Тихо прошелестел прах под подошвами преображенного Сесщемару. Вообще-то он всегда передвигался так бесшумно, что иной раз Рин диву давалась. А сейчас будто намеренно не скрывался. Наверное, чтобы дать понять: я здесь, я рядом - стою позади и вижу, как под слоями одежды спина твоя покрывается мурашками от звука моего голоса, слышу твое сбивчивое дыхание, чую, как увлажнились твои виски и ладони. Презиравший весь род людской демон знал о ней практически все как ни один человек на всей земле - такой вот парадокс.
"Поймете ли когда-нибудь, Сесщемару-сама, как напрасен Ваш подарок у меня на плечах?" - с тоской подумала Рин, а в ответ лишь, молча, кивнула, крепче сжав кинжал в ладонях.

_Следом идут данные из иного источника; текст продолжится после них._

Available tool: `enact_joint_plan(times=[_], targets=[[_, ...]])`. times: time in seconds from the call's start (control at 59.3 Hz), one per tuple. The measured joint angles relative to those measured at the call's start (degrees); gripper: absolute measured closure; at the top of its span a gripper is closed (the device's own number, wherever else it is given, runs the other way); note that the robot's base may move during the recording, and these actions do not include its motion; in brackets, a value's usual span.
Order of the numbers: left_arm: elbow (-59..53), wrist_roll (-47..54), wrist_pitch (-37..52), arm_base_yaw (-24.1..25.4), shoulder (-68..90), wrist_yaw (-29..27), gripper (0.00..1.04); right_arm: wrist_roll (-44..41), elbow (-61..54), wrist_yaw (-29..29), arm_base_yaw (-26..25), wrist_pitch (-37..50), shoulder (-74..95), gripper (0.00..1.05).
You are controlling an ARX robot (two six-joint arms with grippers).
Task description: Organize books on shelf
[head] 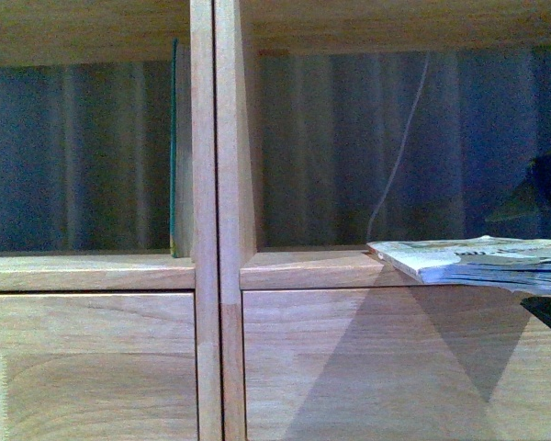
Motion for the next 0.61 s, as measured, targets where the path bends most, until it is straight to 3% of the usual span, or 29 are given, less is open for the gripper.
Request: enact_joint_plan(times=[0.27, 0.405, 0.472, 0.523, 0.607], targets=[[0.0, 0.0, 0.0, 0.0, 0.0, 0.02, 0.07, 0.85, -0.83, -0.35, -0.09, 1.46, 0.13, 0.82], [0.02, 0.02, -0.09, 0.11, 0.11, 0.57, 0.07, 0.74, -2.62, -2.51, -1.05, 3.89, -1.44, 0.97], [2.97, 1.36, -6.19, 5.92, 5.31, 17.29, 0.07, 0.26, -3.69, -3.85, -1.9, 4.61, -2.99, 0.97], [5.66, 1.68, -5.22, 13.97, 14.82, 34.51, 0.07, -1.01, -4.33, -5.49, -2.75, 4.98, -4.72, 0.97], [8.41, 1.57, 1.49, 21.51, 24.74, 47.47, 0.07, -2.82, -4.39, -7.74, -4.2, 5.01, -6.49, 0.97]])
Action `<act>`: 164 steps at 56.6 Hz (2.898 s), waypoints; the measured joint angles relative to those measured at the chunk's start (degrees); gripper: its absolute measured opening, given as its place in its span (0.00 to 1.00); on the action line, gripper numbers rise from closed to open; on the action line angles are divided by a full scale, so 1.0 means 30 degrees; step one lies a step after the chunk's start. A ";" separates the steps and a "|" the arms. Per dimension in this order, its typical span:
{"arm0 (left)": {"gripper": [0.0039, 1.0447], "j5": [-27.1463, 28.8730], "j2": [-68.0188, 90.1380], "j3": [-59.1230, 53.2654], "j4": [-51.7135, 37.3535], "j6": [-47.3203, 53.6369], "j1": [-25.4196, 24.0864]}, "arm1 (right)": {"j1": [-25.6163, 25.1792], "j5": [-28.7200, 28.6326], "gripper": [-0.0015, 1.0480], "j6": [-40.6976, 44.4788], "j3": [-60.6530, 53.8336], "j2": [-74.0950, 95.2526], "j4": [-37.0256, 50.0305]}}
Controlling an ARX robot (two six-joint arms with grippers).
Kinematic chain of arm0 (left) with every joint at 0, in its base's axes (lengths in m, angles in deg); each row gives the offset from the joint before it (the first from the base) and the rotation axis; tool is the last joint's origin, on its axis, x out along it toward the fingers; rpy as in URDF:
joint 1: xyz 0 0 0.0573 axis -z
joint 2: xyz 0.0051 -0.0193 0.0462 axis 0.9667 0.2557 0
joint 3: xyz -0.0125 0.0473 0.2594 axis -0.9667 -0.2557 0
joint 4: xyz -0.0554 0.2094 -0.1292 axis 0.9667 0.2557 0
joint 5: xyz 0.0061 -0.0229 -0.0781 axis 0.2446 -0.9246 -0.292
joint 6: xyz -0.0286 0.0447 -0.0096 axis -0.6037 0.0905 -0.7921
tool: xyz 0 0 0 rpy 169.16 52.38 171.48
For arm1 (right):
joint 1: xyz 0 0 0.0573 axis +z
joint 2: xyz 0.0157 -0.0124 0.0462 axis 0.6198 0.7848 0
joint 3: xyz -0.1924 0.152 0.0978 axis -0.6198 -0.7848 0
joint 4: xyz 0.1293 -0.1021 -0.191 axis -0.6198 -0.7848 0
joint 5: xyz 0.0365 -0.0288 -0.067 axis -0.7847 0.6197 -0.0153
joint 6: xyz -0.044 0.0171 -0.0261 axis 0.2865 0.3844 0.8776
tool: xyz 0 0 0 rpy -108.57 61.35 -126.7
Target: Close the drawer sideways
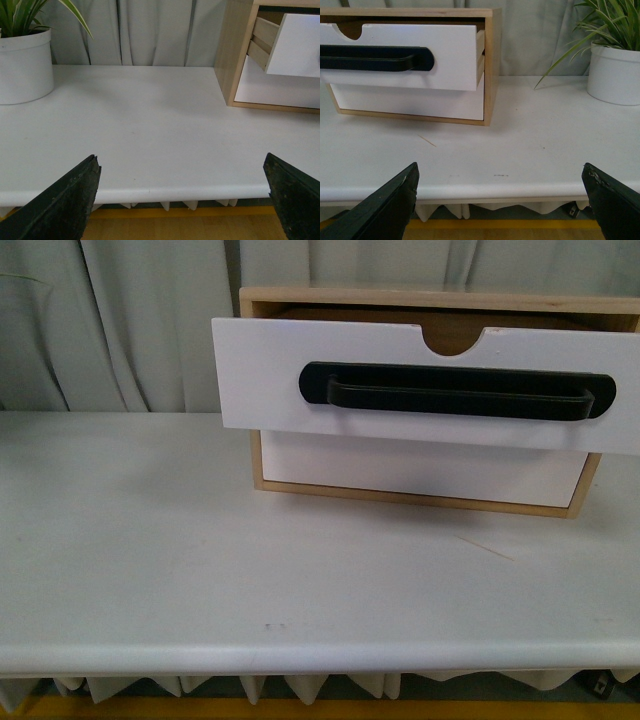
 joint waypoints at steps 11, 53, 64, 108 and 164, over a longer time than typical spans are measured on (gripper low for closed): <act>0.95 0.0000 0.0000 0.0000 0.0000 0.0000 0.0000 | 0.0000 0.0000 0.91 0.0000 0.0000 0.0000 0.0000; 0.95 0.0000 0.0000 0.0000 0.0000 0.0000 0.0000 | 0.0000 0.0000 0.91 0.0000 0.0000 0.0000 0.0000; 0.95 0.3388 0.0605 0.0160 0.0379 -0.0321 0.1020 | 0.0146 0.0240 0.91 0.0882 0.0845 0.1166 -0.2331; 0.95 0.9755 2.0429 0.8699 -0.5304 -1.7099 1.0098 | 0.3075 -0.0481 0.91 1.4163 0.5406 1.7384 0.8014; 0.95 0.7934 2.9412 1.6203 -0.6936 -1.8637 1.1497 | 0.4073 -0.0991 0.91 1.7318 0.8109 2.3460 1.1897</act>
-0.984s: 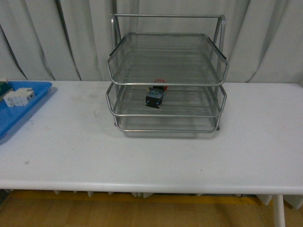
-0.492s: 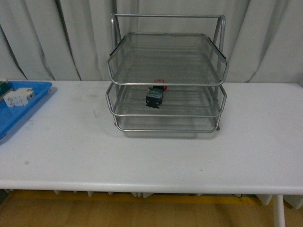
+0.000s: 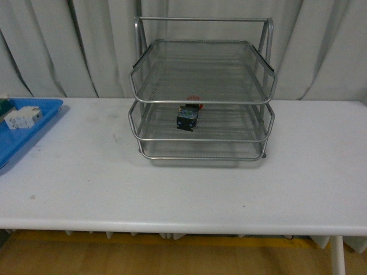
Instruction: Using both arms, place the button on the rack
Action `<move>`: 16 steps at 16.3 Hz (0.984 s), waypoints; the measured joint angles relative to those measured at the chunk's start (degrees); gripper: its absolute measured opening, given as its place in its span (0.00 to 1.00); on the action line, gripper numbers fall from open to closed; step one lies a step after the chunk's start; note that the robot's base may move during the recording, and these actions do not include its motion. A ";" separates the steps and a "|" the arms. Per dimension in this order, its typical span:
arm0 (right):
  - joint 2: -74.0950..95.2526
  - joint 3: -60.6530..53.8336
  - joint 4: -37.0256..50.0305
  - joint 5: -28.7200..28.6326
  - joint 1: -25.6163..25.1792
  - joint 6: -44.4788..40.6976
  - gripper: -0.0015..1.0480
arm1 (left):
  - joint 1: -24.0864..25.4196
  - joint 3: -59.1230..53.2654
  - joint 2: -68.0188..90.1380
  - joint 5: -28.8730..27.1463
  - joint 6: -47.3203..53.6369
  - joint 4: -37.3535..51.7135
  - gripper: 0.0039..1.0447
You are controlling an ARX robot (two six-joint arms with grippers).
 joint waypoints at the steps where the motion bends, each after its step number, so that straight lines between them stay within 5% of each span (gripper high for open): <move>1: -0.87 0.00 -0.79 0.00 0.00 0.00 0.02 | 0.00 0.00 0.00 0.00 0.00 0.00 0.94; 4: -10.40 0.02 -12.33 -0.13 -0.02 0.00 0.02 | 0.00 0.00 0.00 -0.07 0.00 0.00 0.94; 6: -11.61 0.02 -12.59 -0.15 0.00 -0.11 0.04 | 0.00 0.00 0.00 0.00 0.00 0.04 0.94; 13: -11.63 0.02 -12.09 -0.17 0.00 -0.11 0.87 | 0.00 0.00 0.00 0.00 0.00 0.02 0.94; 14: -11.63 0.02 -12.09 -0.17 0.00 -0.09 0.96 | 0.00 0.00 0.00 0.00 0.00 0.02 0.94; 16: -11.63 0.02 -12.09 -0.17 0.00 -0.15 0.94 | 0.00 0.00 0.00 0.00 0.00 0.02 0.94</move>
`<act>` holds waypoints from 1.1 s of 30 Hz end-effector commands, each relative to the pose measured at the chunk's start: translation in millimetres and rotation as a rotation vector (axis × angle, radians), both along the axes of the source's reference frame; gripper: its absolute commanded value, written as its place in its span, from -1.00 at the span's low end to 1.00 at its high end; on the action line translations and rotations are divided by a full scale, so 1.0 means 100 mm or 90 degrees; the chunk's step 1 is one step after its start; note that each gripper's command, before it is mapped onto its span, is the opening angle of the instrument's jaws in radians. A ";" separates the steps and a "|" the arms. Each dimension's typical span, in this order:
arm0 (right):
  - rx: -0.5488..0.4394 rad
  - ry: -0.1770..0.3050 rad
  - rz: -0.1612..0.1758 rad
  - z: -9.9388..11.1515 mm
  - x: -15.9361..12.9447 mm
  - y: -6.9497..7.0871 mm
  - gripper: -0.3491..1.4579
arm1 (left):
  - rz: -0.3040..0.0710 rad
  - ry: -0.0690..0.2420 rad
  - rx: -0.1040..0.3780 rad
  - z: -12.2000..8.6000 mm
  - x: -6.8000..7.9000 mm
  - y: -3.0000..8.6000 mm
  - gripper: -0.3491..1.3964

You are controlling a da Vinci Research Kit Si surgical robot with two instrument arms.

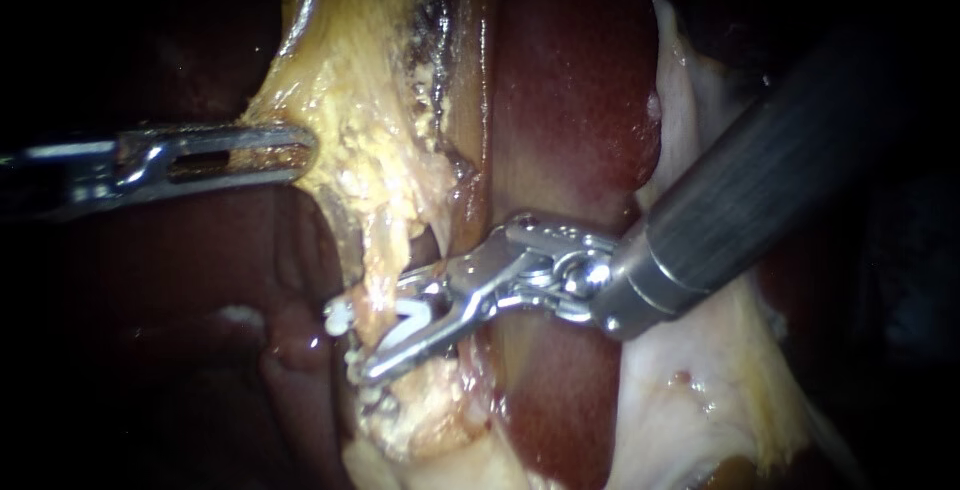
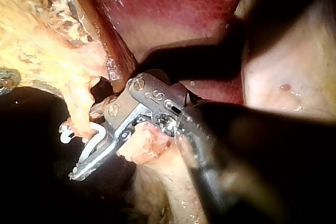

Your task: Clipping third clip left tube

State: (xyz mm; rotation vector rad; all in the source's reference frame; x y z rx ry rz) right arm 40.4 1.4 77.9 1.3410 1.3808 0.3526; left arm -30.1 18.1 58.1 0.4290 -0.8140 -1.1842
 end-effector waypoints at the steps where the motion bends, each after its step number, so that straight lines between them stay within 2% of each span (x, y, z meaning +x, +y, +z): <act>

Под робкое щелканье пролетевшей над головами галки шаги вновь раздались за спиной. Но на этот раз - прочь.
- Икзо, Джакен! - тон повелительный, ровный - ни единой лишней эмоции не проскользнуло, только сталь приказа звенит в голове так, что дорогого стоит не сорвать и не побежать следом на край земли. Ни слова прощания - как будто на час расстаются, а не навсегда. Острым когтем обида на миг царапнула неопытное сердце Рин, но она не пошла у нее на поводу. Слишком хорошо знала крестьянка нрав Сесщемару-сама. Никому не верящий, одиночка по натуре - он редко привязывался к кому бы то ни было. Но в того, кто заронил в его душу зерно симпатии и удостоился его доверия, демон "прорастал" корнями. Чем ближе он подпускал к себе, тем сложнее было ему прощаться навсегда.
Резко обернувшись, так что полы узорчатого учикакэ поплыли по воздуху подобно летним облакам, Рин согнулась в глубоком поклоне и громко выкрикнула слова искренней благодарности:
- Домо аригато годзуймасу!
Совсем рядом неожиданно раздались быстрые шажки, и одна из деревянных голов Нинтоджо встретилась со лбом Рин.
Бац!
- Дура-девка, только попробуй помереть раньше положенного! - в сердцах рявкнул Джакен и со всех ног припустил за удаляющимся господином, - Подождите меня, Сесщемару-сама!!!
Потирая ушибленный лоб, Рин улыбнулась вслед беловолосой фигуре и сопровождающему ее демоненку. На сердце у нее было тяжело, но, даже отчаянно моргая, чтобы не заплакать, она прощалась с ними улыбкой.
"Сайонара, Сесщемару-сама. Я никогда Вас не забуду! Никогда и ни за что. Ведь подобных Вам нет и не будет больше на этой земле".